Chronic Widespread Pain Patients More Likely to Die Early

Chronic Widespread Pain Patients More Likely to Die Early

Lifestyle may explain excess mortality in fibromyalgia and other chronic pain patients

https://www.medpagetoday.com/Rheumatology/Fibromyalgia/66955?xid=nl_mpt_Weekly_Education_2017-08-02&eun=g5705800d1r

People who have chronic widespread pain die earlier than those without chronic pain, reported new research from the United Kingdom, and lifestyle may play a significant role in their mortality.

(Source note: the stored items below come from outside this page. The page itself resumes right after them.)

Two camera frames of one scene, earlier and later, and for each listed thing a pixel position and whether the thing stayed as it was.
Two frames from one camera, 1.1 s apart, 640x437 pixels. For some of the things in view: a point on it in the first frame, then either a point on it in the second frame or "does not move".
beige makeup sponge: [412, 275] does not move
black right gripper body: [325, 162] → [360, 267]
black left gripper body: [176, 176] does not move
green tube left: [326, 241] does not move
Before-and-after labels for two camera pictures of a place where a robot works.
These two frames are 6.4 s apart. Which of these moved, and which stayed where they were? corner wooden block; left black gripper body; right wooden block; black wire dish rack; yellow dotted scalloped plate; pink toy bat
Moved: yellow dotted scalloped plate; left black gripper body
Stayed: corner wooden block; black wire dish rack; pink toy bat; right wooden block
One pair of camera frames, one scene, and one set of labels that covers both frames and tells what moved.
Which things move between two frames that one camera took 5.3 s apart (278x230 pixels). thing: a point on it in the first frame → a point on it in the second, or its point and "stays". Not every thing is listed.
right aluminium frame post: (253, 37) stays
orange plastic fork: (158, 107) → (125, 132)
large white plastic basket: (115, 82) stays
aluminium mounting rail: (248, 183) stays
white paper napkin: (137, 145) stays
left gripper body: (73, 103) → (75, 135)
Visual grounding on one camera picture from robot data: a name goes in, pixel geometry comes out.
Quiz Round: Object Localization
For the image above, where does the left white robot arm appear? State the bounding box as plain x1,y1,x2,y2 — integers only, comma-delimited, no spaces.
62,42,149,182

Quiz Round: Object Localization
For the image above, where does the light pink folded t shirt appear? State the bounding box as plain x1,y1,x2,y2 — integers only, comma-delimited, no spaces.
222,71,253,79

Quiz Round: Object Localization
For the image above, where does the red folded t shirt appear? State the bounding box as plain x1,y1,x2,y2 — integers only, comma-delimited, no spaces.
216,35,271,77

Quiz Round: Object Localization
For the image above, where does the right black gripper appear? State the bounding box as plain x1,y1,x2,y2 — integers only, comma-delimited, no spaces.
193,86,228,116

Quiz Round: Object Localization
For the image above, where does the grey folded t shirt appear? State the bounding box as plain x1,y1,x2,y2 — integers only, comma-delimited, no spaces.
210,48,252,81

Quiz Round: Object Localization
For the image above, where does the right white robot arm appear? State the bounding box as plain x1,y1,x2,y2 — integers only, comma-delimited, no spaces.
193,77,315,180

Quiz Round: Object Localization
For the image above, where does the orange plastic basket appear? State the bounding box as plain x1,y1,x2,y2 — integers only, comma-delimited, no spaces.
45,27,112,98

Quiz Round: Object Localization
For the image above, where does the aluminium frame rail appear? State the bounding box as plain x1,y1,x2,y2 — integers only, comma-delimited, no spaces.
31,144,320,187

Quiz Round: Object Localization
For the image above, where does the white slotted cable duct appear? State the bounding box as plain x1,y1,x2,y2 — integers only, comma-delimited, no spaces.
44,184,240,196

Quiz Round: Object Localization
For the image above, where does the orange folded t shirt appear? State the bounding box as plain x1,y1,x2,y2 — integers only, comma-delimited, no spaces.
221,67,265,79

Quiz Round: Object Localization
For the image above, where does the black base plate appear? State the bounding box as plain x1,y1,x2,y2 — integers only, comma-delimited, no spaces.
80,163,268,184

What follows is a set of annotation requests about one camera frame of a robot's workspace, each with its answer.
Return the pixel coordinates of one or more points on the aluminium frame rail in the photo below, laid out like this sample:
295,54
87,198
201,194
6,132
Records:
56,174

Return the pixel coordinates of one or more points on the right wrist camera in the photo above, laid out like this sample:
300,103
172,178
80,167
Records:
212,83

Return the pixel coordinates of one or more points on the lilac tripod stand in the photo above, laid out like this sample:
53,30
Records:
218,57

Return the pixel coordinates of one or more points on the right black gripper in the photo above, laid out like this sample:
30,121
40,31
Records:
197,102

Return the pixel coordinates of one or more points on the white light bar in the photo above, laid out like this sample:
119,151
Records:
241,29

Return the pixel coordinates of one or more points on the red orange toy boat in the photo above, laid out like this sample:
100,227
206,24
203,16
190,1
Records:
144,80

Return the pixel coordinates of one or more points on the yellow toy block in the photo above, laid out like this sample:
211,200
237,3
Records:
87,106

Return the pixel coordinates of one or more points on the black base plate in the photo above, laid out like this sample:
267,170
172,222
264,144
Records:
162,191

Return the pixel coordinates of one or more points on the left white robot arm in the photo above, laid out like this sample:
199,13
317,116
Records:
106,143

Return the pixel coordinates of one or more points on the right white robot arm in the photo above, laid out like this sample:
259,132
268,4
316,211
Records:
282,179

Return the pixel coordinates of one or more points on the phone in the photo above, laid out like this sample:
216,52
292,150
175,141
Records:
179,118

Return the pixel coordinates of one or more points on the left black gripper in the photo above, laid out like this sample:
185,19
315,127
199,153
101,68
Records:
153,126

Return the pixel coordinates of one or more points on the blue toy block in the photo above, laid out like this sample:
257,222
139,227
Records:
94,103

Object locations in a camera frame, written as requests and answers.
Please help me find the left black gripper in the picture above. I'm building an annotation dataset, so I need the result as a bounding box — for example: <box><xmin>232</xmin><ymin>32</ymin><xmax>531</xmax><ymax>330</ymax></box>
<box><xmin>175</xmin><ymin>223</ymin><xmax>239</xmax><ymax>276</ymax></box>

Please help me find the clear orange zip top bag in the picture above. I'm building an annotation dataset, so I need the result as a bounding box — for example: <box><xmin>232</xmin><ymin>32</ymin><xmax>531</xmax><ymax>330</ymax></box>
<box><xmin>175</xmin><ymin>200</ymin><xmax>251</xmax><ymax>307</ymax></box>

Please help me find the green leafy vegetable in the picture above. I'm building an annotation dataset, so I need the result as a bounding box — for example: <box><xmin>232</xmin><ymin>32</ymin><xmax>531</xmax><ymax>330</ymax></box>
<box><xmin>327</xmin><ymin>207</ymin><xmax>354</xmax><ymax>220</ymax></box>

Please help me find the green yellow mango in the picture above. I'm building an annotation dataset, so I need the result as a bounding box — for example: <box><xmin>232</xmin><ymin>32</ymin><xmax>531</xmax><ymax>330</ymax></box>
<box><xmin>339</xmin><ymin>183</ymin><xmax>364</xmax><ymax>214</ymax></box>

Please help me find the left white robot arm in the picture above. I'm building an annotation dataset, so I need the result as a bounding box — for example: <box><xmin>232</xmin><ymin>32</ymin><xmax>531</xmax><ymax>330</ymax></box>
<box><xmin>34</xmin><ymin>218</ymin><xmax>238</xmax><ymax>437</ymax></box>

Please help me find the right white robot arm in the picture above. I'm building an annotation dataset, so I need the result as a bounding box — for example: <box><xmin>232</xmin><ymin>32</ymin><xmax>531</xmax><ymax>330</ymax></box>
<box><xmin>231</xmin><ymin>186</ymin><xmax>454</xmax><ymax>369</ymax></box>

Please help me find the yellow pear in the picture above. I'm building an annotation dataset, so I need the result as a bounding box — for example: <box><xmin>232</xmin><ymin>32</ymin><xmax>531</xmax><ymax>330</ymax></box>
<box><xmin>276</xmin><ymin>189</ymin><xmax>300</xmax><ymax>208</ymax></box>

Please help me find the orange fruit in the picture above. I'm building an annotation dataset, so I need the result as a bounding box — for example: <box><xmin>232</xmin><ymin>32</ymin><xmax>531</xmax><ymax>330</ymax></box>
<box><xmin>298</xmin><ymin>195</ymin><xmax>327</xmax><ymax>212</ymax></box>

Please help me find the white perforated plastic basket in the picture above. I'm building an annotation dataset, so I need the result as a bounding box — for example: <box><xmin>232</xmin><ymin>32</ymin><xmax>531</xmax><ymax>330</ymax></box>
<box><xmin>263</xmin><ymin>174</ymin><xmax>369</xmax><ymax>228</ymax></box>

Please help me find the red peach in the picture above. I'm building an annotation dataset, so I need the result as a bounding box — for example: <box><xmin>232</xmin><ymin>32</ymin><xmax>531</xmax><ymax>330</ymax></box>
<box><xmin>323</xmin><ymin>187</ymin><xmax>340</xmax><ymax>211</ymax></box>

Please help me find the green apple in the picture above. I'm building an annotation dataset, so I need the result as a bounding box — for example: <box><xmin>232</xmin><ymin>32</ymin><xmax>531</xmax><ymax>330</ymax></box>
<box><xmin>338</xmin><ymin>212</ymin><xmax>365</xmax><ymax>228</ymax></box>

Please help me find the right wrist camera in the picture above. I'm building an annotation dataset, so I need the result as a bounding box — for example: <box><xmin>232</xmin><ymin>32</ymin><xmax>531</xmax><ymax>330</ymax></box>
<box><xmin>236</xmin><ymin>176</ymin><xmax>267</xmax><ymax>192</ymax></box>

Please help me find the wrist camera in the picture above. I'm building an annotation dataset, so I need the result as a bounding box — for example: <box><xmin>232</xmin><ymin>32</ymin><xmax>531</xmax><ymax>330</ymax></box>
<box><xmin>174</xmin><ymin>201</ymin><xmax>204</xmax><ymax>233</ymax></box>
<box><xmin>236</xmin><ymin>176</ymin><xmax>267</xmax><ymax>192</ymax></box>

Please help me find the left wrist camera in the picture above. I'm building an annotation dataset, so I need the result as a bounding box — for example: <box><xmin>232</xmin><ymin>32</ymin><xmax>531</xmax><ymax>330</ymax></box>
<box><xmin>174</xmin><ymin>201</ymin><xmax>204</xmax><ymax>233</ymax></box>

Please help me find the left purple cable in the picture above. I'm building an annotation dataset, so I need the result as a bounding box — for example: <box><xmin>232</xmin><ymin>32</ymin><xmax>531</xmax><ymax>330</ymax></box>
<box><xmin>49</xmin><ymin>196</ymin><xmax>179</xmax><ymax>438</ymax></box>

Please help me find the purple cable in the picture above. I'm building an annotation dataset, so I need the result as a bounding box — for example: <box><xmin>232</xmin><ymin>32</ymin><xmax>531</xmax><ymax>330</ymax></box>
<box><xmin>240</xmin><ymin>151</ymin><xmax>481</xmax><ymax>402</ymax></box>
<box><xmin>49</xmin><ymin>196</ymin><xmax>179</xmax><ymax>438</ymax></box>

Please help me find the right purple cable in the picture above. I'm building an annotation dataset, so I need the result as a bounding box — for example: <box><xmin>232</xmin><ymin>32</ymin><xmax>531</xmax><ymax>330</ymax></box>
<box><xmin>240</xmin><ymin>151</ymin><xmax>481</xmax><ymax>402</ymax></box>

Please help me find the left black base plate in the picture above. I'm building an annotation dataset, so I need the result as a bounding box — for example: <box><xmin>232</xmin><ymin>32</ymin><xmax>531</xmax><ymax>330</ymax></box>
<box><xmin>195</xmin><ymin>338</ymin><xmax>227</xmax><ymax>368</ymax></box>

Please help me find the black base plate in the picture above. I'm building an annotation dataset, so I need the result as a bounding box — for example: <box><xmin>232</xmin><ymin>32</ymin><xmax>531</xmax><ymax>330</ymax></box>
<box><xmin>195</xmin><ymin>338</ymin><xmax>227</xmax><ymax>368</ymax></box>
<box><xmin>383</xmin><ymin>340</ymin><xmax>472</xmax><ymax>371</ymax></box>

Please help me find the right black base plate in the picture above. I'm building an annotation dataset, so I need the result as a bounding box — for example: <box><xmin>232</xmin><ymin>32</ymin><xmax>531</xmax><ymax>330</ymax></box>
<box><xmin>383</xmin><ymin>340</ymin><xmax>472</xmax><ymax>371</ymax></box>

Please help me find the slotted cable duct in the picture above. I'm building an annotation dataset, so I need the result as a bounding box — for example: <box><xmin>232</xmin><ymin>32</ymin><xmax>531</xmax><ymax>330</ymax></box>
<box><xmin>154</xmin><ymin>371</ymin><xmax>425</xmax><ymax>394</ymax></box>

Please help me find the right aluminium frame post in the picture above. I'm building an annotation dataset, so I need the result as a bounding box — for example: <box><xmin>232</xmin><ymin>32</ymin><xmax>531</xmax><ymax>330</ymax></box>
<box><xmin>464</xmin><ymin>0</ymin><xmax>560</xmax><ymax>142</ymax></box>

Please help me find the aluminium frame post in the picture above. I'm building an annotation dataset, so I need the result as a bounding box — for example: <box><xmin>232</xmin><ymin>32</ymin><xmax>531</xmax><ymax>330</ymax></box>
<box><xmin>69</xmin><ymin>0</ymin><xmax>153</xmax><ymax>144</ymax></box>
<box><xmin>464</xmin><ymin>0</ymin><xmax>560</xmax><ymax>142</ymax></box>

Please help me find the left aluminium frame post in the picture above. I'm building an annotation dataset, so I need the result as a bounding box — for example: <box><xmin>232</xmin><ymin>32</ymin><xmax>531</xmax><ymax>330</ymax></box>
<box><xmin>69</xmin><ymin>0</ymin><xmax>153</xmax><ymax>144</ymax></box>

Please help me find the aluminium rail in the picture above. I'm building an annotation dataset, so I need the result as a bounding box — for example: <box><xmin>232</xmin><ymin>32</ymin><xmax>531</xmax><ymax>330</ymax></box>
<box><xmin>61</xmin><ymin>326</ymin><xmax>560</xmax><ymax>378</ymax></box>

Chronic widespread pain patients who participated in UK Biobank — a cohort of 500,000 people ages 40 to 69 recruited throughout Great Britain — had a mortality risk ratio (MRR) of 2.43 (95% CI 2.17-2.72), according to Gary J. Macfarlane, MD, PhD, of the University of Aberdeen, and colleagues. This excess risk was substantially reduced after adjusting for low levels of physical activity, high body mass index (BMI), poor quality diet, and smoking.

“The evidence is now clear that persons with chronic widespread pain experience excess mortality,” the researchers wrote in Annals of the Rheumatic Diseases. “UK Biobank results considerably reduce uncertainty around the magnitude of excess risk, and demonstrate that the risk is unlikely to be due to the experience of pain per se, but is substantially explained by lifestyle factors associated with having pain (poor diet, low levels of physical activity, smoking, higher BMI).”

It’s the largest study to examine the relationship between chronic widespread pain and mortality, the authors indicated, and has considerably more detailed information about potential mediators of any excess risk associated with widespread pain and death.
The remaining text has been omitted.